Monday, Jul. 21, 1958
Bongo Bongo Boffo
Last week, 40 years after his first swing on a back-lot liana, Tarzan of the Apes ooo-eee-ooed the famed yodel, dropped from the treetops into his 32nd movie. Since the other 31 were all financial successes--a combined total gross of more than $500 million and a total audience of 2 billion people--the new Tarzan's Fight for Life showed the sort of promise most appreciated by Cinemogul Sy Weintraub, new head of Sol Lesser Productions, owner of the ape man.
The film also shows a Tarzan who has evolved in a wide arc from the original character of Edgar Rice Burroughs' novels, first played on the screen by the late Elmo Lincoln in 1918. Compared to Elmo, who was built like a water tower and once --on the set--killed a lion that tried to rough him up, the Tarzans of mid-century are sissies. Tarzan's dialogue, over the years, has improved from a simple grunt to almost literate palaver.

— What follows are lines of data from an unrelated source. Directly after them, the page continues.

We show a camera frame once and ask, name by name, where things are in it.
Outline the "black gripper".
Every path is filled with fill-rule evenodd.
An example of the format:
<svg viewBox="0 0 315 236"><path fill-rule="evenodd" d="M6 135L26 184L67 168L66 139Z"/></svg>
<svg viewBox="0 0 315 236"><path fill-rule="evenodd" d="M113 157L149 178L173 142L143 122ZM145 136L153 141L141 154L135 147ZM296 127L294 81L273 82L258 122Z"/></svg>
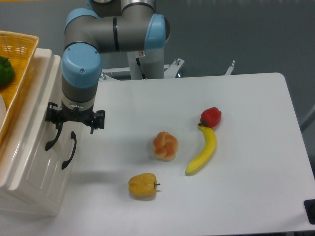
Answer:
<svg viewBox="0 0 315 236"><path fill-rule="evenodd" d="M90 133L93 134L97 129L104 129L106 114L104 110L93 112L93 107L81 111L77 108L70 109L63 102L61 107L54 102L49 102L45 121L54 124L56 129L59 129L61 124L67 121L83 123L91 128Z"/></svg>

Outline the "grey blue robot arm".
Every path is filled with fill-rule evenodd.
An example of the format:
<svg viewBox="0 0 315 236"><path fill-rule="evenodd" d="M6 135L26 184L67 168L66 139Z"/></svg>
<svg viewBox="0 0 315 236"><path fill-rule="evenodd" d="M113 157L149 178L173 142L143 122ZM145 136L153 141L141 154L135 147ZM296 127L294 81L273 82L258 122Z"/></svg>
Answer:
<svg viewBox="0 0 315 236"><path fill-rule="evenodd" d="M64 28L62 101L49 103L45 120L58 131L65 122L103 129L105 112L93 106L102 72L101 55L127 52L133 78L163 78L162 53L170 35L168 20L153 0L91 0L72 10Z"/></svg>

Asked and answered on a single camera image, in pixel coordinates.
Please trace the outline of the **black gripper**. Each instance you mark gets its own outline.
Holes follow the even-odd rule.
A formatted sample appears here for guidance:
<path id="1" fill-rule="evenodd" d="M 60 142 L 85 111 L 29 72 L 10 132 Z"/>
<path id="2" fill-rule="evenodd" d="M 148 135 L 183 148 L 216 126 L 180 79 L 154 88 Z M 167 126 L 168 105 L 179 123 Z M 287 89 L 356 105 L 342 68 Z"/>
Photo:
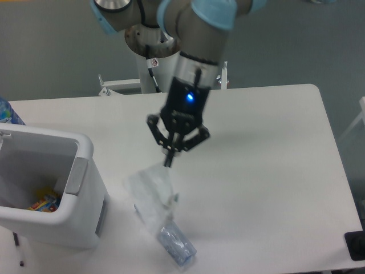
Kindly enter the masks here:
<path id="1" fill-rule="evenodd" d="M 160 117 L 156 114 L 147 116 L 147 125 L 156 143 L 167 151 L 164 167 L 171 168 L 177 154 L 188 152 L 210 138 L 209 130 L 202 125 L 202 113 L 209 92 L 209 86 L 194 86 L 176 77 L 172 79 L 167 100 L 160 111 L 168 137 L 158 127 Z M 184 139 L 196 128 L 194 136 Z"/>

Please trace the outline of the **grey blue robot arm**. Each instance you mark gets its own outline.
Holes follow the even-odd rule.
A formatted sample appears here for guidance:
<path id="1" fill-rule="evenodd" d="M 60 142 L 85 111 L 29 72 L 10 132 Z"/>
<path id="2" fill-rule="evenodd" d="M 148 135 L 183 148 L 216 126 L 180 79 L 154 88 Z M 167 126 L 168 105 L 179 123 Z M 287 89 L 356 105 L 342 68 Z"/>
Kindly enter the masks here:
<path id="1" fill-rule="evenodd" d="M 170 167 L 210 133 L 202 123 L 219 61 L 237 17 L 264 7 L 265 1 L 91 1 L 107 34 L 139 27 L 139 47 L 147 59 L 179 53 L 167 101 L 147 125 L 165 150 Z"/>

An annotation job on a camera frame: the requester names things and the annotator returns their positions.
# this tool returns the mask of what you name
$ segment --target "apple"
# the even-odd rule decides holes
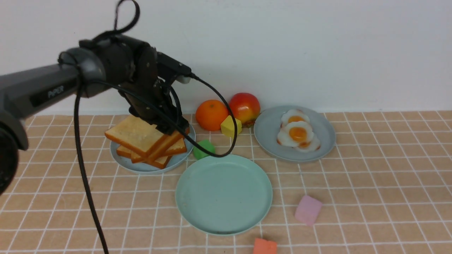
[[[229,102],[229,107],[234,117],[242,122],[244,128],[253,126],[260,114],[259,101],[256,96],[249,93],[235,94]]]

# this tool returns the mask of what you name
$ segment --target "fried egg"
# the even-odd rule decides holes
[[[282,146],[305,146],[314,138],[312,127],[307,122],[290,122],[282,127],[277,136],[278,144]]]
[[[309,117],[299,109],[290,109],[289,111],[285,112],[281,116],[281,122],[282,122],[281,127],[284,127],[291,122],[307,122],[309,124],[311,123]]]
[[[319,140],[319,138],[317,138],[317,135],[314,134],[314,138],[312,139],[311,142],[304,144],[304,145],[299,145],[294,148],[295,148],[295,150],[302,152],[302,153],[314,152],[314,151],[320,149],[320,140]]]

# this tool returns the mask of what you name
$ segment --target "plate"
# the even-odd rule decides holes
[[[276,142],[281,126],[281,116],[295,108],[302,110],[309,117],[313,132],[317,134],[321,143],[319,150],[301,153]],[[315,161],[324,157],[331,152],[336,142],[334,127],[323,115],[299,106],[279,106],[263,111],[254,124],[254,135],[259,145],[272,157],[295,163]]]
[[[196,140],[195,129],[193,128],[192,125],[190,125],[190,133],[188,134],[188,136],[193,140]],[[184,141],[185,146],[187,147],[187,151],[184,152],[183,154],[178,154],[171,157],[168,164],[166,165],[166,168],[164,169],[159,169],[146,163],[132,163],[130,159],[117,155],[116,149],[119,147],[119,144],[113,141],[110,144],[110,152],[112,154],[113,159],[116,162],[118,162],[121,166],[123,166],[124,168],[131,172],[134,172],[136,174],[162,174],[177,168],[182,162],[184,162],[188,158],[188,156],[193,150],[193,145],[187,139],[185,139]]]
[[[186,221],[211,235],[237,235],[267,215],[273,190],[257,164],[238,155],[205,157],[190,165],[176,187]]]

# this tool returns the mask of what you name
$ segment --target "gray plate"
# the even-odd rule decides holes
[[[190,133],[188,134],[188,136],[193,140],[196,140],[195,129],[193,129],[192,125],[190,125]],[[115,142],[111,142],[110,152],[116,162],[118,162],[121,166],[123,166],[124,168],[131,172],[134,172],[136,174],[162,174],[164,172],[175,169],[177,166],[179,166],[182,162],[184,162],[188,158],[188,155],[190,155],[190,153],[193,150],[193,145],[186,139],[185,145],[187,147],[187,151],[183,154],[174,155],[169,160],[166,168],[164,169],[159,169],[146,163],[132,163],[130,159],[117,155],[116,149],[119,147],[119,144]]]
[[[302,110],[309,117],[312,129],[321,142],[319,150],[301,153],[291,147],[281,146],[276,142],[281,126],[281,116],[294,108]],[[323,115],[299,106],[279,106],[263,111],[254,125],[254,135],[259,145],[272,157],[296,163],[322,158],[331,152],[336,142],[334,127]]]

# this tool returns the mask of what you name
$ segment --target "yellow cube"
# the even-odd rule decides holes
[[[237,135],[242,132],[242,122],[235,119],[237,122]],[[221,123],[221,132],[223,135],[234,138],[234,122],[232,121],[232,116],[226,117],[226,119]]]

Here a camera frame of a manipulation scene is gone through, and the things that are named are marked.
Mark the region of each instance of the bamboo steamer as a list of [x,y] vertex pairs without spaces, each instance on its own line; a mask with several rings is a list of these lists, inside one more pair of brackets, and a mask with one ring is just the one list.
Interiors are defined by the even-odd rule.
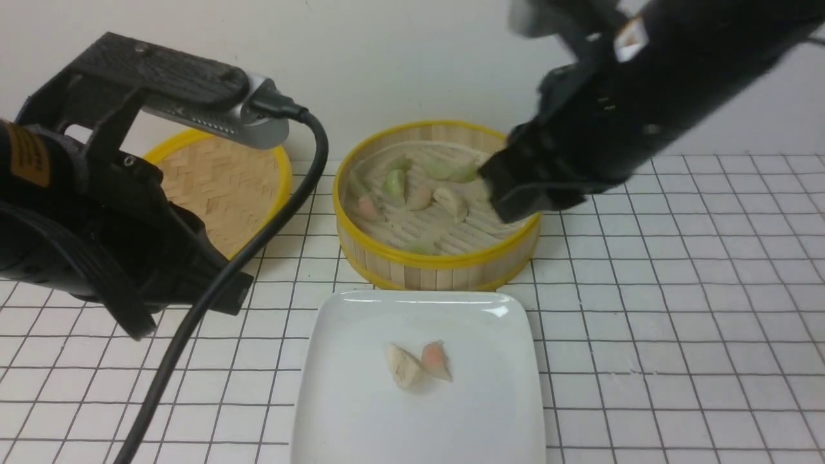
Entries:
[[[386,211],[388,220],[380,223],[367,224],[368,221],[353,214],[356,200],[348,191],[351,170],[355,166],[365,170],[365,173],[359,174],[373,192],[379,191],[385,174],[382,168],[395,156],[393,150],[405,147],[404,153],[410,159],[415,159],[419,153],[416,144],[421,145],[421,153],[427,152],[428,156],[454,162],[455,159],[465,157],[481,163],[504,147],[505,137],[460,121],[424,121],[380,132],[355,147],[338,169],[332,189],[337,232],[346,259],[363,278],[388,290],[498,289],[530,261],[539,238],[540,215],[533,215],[516,225],[505,226],[494,218],[492,208],[486,201],[482,203],[481,198],[478,198],[478,207],[471,204],[467,220],[456,226],[457,229],[444,225],[443,217],[439,219],[438,215],[448,213],[439,212],[437,206],[417,211],[412,217],[408,216],[408,212],[398,212],[390,207],[392,211]],[[413,167],[408,172],[410,188],[420,182],[432,182],[429,178],[424,180],[425,178],[423,170],[413,162]],[[430,187],[438,187],[439,182],[435,184],[430,184]],[[459,185],[456,188],[471,187]],[[393,217],[402,217],[403,221],[409,222],[400,227]],[[416,231],[427,233],[438,227],[450,232],[442,240],[445,245],[437,255],[404,251],[404,238],[414,236]],[[495,230],[491,228],[497,228],[495,230],[503,232],[503,235],[493,234]]]
[[206,226],[210,242],[233,257],[290,197],[292,171],[281,148],[257,150],[187,130],[144,157],[163,171],[172,203]]

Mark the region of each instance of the black cable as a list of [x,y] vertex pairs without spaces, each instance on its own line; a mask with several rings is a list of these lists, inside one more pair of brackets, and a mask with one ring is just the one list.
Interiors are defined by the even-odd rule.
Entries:
[[292,194],[292,197],[290,197],[284,207],[229,261],[229,264],[227,264],[220,274],[210,283],[203,296],[200,297],[186,314],[186,317],[183,318],[183,321],[175,332],[175,336],[169,343],[169,348],[163,354],[163,360],[158,366],[158,371],[155,373],[154,379],[152,379],[152,384],[146,393],[144,403],[140,406],[140,411],[138,411],[132,429],[129,431],[129,435],[126,436],[120,452],[117,453],[117,458],[115,459],[116,464],[130,464],[132,459],[134,459],[134,455],[137,453],[138,447],[141,442],[143,442],[144,435],[152,423],[152,417],[158,407],[158,403],[160,403],[163,392],[166,390],[169,379],[172,377],[172,372],[175,370],[177,361],[183,354],[186,342],[195,332],[195,328],[200,323],[200,320],[203,319],[206,311],[209,310],[212,302],[220,296],[229,279],[238,272],[241,272],[243,267],[255,257],[255,254],[263,249],[263,247],[272,240],[272,237],[281,231],[284,225],[292,219],[292,216],[294,216],[307,199],[309,199],[309,196],[321,179],[324,167],[327,165],[329,142],[327,140],[327,133],[324,131],[321,122],[306,108],[295,105],[287,97],[283,97],[280,94],[270,94],[267,96],[271,100],[260,102],[258,105],[259,109],[271,113],[271,115],[276,118],[287,118],[300,122],[311,129],[315,136],[315,158],[309,167],[306,178],[298,185],[298,189],[295,190],[295,193]]

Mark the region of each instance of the yellow rim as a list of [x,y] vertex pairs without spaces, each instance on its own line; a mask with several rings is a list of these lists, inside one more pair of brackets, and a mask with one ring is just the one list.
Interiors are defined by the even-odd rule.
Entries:
[[[170,154],[175,153],[179,149],[186,147],[187,145],[194,144],[195,142],[200,142],[201,140],[206,140],[214,137],[212,134],[207,134],[206,132],[201,132],[200,130],[189,129],[181,132],[178,135],[175,135],[171,139],[163,142],[162,144],[158,145],[144,156],[146,161],[149,161],[152,164],[157,165],[161,161],[163,161],[167,156]],[[275,201],[272,202],[272,208],[266,213],[266,218],[261,222],[261,226],[255,230],[255,233],[252,234],[254,237],[258,232],[263,229],[263,226],[266,225],[278,211],[281,210],[282,207],[286,204],[286,202],[290,199],[290,192],[292,191],[292,167],[290,166],[290,159],[286,156],[286,152],[284,151],[283,147],[275,147],[274,149],[270,150],[272,156],[275,157],[275,162],[278,164],[278,192],[275,196]],[[235,251],[233,251],[227,258],[232,259],[239,251],[241,251],[242,247],[239,247]]]
[[423,127],[427,125],[457,125],[461,127],[466,127],[468,129],[484,132],[485,134],[498,137],[501,140],[505,139],[504,134],[501,134],[494,130],[487,129],[486,127],[482,127],[480,125],[475,125],[463,121],[413,122],[412,124],[398,125],[396,127],[392,127],[390,129],[384,130],[382,132],[379,132],[378,134],[371,136],[369,139],[364,140],[363,142],[358,144],[358,146],[352,149],[352,151],[346,156],[346,158],[344,158],[343,162],[341,163],[341,167],[338,168],[338,172],[335,176],[335,181],[332,185],[332,203],[335,207],[335,215],[337,216],[338,222],[341,224],[344,230],[355,241],[357,241],[358,244],[364,246],[364,248],[370,251],[371,253],[379,255],[390,261],[401,263],[405,266],[413,266],[415,268],[422,269],[452,269],[476,266],[478,264],[492,261],[495,258],[499,258],[502,255],[509,253],[510,251],[521,245],[521,241],[531,231],[539,227],[541,215],[533,215],[533,217],[531,217],[527,221],[524,227],[522,227],[513,235],[507,237],[501,243],[496,244],[493,247],[478,251],[476,253],[461,254],[455,256],[424,256],[421,254],[409,253],[403,250],[394,249],[392,247],[389,247],[385,244],[378,242],[375,239],[372,239],[369,235],[361,232],[361,230],[358,229],[358,227],[356,227],[356,225],[352,223],[350,218],[344,212],[344,208],[341,204],[341,198],[338,196],[338,190],[339,184],[341,182],[341,177],[344,173],[347,172],[347,168],[349,167],[350,163],[355,158],[355,156],[358,153],[360,153],[368,144],[371,144],[372,142],[376,141],[381,137],[384,137],[385,135],[392,134],[400,130],[413,129],[416,127]]
[[[512,271],[510,271],[506,276],[489,283],[486,283],[482,286],[478,286],[476,288],[470,288],[469,291],[496,291],[499,288],[505,286],[509,281],[513,280],[519,272],[530,262],[530,257],[533,256],[533,251],[535,250],[535,246],[539,243],[539,238],[535,238],[535,242],[530,247],[530,253],[527,255],[527,258],[524,259],[518,266],[516,266]],[[374,274],[364,268],[353,258],[351,258],[350,252],[347,250],[343,244],[341,245],[341,251],[344,252],[344,256],[346,256],[346,260],[349,261],[350,266],[358,272],[361,277],[369,281],[372,285],[377,286],[381,290],[409,290],[408,288],[404,288],[400,285],[396,285],[383,277]]]

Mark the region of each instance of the white plate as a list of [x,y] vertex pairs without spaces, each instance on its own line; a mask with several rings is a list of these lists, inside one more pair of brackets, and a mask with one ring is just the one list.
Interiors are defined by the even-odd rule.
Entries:
[[[453,382],[400,390],[388,343],[419,356],[442,340]],[[545,422],[524,308],[498,293],[354,291],[319,313],[293,464],[537,464]]]

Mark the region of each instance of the grid tile surface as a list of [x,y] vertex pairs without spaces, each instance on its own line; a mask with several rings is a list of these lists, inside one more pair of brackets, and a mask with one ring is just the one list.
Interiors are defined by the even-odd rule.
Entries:
[[[542,217],[500,291],[528,310],[548,463],[825,464],[823,160],[659,158]],[[335,167],[247,266],[241,314],[206,316],[135,462],[289,461],[318,305],[373,288],[338,246]],[[59,292],[0,303],[0,460],[112,462],[186,309],[136,343]]]

The first Tarzan who actually spoke whole sentences was Lex Barker, of the New York Social Register, who in 1948 replaced Johnny Weissmuller, the mobil-est Tarzan of them all. An Olympic champion and once the fastest swimmer in the world, Weissmuller also holds the record for longevity as the jungle hero: twelve versions over 16 years. Today's Tarzan is Gordon Scott, 30, with a 50-in. chest. A onetime lifeguard at a Las Vegas hotel, Scott is the first Tarzan in color and CinemaScope.
In Tarzan's Fight for Life, Scott carries on with Jane No. 19 (Eve Brent), demonstrates what has become of Novelist Burroughs' inarticulate hero, the offspring of titled British parents whose deaths left him as a child to the motherhood of the jungle. The pristine Tarzan of the screen who hated all white men--although his name, in Burroughswahili, meant white (tar) man (zan)--is now the champion of modern medical science. Tarzan 1958 knows a simple defense against the slings and arrows of mumbo jumbo. His prescription: "Take pill quick."